Exercise prompt:
Using the word "single" as the filter, copy each matching line from the records.

Data records:

════════

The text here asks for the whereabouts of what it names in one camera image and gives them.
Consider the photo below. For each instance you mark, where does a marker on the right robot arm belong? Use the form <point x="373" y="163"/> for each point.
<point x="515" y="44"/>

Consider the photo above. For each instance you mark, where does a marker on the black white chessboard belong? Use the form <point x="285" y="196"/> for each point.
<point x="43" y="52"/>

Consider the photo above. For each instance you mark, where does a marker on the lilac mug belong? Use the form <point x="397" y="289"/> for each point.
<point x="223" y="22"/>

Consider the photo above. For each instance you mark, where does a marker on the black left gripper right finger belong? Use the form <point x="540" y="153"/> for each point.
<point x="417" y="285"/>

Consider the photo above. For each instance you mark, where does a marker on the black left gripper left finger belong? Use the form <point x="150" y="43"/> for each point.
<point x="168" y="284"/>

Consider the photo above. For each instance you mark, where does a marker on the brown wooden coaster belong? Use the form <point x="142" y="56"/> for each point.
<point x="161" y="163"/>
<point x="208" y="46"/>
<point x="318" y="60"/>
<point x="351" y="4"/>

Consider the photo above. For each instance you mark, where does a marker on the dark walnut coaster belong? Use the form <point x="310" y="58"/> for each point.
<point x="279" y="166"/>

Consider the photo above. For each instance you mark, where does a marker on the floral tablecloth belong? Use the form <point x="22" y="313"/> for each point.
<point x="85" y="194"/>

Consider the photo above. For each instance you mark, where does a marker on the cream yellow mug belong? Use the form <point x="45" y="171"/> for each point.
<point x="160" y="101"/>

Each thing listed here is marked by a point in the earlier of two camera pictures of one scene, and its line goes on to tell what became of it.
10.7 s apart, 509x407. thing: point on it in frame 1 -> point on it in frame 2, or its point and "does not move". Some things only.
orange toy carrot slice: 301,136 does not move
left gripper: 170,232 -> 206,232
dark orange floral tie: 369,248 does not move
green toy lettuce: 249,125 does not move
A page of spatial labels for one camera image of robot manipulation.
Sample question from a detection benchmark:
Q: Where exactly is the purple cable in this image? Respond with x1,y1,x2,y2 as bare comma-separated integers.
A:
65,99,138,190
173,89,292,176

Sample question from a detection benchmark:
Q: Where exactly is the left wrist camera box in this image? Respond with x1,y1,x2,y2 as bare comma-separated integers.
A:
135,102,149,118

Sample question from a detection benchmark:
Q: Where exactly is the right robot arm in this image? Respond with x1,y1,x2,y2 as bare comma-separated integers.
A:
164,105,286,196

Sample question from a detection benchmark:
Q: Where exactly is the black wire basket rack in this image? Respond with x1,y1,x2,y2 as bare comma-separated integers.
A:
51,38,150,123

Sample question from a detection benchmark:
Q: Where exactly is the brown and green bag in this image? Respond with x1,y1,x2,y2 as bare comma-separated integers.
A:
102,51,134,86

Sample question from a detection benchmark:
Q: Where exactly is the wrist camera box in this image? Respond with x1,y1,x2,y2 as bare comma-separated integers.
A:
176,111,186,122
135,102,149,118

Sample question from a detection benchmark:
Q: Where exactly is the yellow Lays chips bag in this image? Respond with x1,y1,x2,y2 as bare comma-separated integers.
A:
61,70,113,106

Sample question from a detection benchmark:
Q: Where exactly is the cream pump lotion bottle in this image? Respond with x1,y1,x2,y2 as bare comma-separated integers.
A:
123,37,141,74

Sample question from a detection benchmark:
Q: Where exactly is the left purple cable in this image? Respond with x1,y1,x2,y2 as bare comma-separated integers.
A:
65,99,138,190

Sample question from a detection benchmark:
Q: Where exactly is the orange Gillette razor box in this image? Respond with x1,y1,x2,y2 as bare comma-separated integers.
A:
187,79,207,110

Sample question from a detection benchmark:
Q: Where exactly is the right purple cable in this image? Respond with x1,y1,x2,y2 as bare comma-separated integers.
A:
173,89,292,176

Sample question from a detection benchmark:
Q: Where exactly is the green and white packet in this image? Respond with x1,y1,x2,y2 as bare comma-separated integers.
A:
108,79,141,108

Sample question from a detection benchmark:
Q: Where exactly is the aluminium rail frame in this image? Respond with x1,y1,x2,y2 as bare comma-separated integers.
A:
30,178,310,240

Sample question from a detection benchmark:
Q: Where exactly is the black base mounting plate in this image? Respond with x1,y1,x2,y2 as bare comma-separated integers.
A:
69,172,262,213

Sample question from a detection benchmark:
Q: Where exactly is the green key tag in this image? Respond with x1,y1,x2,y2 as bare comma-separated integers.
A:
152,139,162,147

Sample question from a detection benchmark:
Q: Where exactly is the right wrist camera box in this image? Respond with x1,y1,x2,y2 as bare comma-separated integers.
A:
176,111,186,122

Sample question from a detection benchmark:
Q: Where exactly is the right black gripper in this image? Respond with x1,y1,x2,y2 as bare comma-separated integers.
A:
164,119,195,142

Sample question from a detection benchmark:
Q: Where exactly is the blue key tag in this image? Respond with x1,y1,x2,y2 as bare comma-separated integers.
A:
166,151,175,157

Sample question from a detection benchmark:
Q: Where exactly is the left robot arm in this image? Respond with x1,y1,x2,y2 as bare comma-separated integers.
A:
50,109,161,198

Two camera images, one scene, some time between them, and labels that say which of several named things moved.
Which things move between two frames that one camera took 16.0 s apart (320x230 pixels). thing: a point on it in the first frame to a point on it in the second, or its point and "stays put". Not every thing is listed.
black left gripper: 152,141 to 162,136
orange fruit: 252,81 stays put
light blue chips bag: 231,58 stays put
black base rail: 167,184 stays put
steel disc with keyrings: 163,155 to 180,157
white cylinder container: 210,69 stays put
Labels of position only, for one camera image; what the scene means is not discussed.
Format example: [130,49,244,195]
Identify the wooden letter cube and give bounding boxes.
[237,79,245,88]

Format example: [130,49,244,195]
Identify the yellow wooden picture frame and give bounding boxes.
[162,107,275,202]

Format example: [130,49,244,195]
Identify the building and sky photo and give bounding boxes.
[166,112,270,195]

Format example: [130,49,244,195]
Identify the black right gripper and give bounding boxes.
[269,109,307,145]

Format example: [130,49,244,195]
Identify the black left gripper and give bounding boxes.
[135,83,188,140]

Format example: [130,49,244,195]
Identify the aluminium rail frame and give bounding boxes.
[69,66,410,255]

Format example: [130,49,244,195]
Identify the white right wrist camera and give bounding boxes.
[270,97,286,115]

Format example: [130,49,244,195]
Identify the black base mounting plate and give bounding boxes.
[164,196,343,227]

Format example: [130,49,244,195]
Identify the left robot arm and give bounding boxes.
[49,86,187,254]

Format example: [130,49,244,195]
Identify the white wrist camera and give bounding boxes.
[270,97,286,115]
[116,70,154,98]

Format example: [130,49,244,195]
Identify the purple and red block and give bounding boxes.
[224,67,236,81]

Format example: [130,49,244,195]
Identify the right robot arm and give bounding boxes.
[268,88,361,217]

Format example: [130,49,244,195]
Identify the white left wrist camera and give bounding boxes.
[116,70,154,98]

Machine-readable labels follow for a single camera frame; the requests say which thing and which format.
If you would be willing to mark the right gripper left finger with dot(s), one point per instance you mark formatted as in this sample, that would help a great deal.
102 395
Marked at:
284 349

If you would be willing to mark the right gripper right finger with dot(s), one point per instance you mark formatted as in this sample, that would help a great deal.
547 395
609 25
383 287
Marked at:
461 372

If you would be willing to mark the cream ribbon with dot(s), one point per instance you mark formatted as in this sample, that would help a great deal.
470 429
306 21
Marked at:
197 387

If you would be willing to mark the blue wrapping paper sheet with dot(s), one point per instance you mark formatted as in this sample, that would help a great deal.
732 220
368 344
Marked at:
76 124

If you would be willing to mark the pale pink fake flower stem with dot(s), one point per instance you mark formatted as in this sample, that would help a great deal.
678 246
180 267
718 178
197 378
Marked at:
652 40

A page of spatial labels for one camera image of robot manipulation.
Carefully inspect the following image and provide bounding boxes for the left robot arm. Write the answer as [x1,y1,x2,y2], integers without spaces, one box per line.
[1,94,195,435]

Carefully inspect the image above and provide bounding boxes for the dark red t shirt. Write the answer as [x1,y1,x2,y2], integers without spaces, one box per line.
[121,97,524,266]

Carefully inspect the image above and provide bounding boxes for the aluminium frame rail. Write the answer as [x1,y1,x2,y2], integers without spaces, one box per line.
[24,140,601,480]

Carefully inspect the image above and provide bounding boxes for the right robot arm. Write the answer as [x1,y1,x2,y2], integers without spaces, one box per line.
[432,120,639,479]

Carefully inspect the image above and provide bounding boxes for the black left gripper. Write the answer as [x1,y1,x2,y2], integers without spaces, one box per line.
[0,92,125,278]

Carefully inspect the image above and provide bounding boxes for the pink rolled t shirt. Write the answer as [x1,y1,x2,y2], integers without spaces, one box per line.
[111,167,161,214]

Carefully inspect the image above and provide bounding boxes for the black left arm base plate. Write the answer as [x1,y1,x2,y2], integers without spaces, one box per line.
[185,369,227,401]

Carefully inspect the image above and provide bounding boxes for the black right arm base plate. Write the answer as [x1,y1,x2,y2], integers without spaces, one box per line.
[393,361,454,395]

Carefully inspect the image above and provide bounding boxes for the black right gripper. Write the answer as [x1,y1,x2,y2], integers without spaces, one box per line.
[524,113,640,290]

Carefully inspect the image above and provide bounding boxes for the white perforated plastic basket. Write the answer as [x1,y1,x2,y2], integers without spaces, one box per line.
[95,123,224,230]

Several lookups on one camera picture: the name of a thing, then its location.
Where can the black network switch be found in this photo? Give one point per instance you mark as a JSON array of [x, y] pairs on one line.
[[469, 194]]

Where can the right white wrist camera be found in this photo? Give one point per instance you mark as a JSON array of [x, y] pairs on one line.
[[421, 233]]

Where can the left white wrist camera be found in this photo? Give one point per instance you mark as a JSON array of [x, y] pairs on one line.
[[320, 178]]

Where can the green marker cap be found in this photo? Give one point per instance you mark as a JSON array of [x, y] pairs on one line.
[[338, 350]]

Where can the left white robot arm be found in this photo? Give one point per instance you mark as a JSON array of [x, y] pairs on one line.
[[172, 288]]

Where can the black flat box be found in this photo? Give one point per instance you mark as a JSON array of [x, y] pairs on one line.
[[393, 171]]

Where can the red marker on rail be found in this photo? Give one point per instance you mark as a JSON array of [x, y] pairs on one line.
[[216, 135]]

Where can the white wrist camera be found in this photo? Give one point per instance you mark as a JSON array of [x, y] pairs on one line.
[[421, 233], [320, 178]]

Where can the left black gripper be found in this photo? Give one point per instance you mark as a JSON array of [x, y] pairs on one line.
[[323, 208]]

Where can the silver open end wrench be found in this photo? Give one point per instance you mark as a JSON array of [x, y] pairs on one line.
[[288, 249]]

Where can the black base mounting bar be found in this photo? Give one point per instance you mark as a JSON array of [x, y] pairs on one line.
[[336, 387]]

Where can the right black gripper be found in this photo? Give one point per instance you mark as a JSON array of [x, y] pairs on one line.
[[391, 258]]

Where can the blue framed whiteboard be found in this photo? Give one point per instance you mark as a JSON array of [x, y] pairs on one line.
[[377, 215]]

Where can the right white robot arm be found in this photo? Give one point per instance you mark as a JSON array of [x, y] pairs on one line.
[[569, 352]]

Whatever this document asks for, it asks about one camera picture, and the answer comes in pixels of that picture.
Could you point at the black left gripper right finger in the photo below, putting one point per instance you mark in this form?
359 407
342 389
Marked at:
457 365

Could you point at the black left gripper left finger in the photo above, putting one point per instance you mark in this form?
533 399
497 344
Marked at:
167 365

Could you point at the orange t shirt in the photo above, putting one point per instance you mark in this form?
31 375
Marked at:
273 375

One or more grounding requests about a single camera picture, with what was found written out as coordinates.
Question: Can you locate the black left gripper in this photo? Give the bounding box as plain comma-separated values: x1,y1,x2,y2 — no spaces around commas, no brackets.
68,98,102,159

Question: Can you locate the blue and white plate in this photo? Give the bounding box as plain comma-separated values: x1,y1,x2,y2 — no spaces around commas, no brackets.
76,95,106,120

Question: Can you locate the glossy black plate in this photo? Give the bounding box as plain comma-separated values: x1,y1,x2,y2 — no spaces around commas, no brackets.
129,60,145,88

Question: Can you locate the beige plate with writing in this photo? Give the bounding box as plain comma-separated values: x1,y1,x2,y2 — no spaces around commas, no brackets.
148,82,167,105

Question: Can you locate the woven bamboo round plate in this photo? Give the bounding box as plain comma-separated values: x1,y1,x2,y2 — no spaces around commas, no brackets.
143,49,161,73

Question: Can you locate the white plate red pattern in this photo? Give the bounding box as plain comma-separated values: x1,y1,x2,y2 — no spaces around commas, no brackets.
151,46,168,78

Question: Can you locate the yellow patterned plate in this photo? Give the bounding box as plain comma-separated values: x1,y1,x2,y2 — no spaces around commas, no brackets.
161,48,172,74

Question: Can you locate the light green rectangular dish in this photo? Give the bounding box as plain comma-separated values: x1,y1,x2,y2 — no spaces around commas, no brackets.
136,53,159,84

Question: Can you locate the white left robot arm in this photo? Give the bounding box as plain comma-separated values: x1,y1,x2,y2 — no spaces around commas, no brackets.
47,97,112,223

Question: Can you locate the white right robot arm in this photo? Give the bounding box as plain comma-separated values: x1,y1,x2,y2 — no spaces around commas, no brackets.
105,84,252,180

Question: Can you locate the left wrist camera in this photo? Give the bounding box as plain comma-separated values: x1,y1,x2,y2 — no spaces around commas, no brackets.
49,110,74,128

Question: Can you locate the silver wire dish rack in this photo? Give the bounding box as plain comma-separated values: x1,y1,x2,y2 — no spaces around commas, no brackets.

════════

Answer box:
Machine-readable labels follow for a single camera frame; the requests say which thing and which format.
One or more grounding requests about a single camera picture, with what was found written out as coordinates.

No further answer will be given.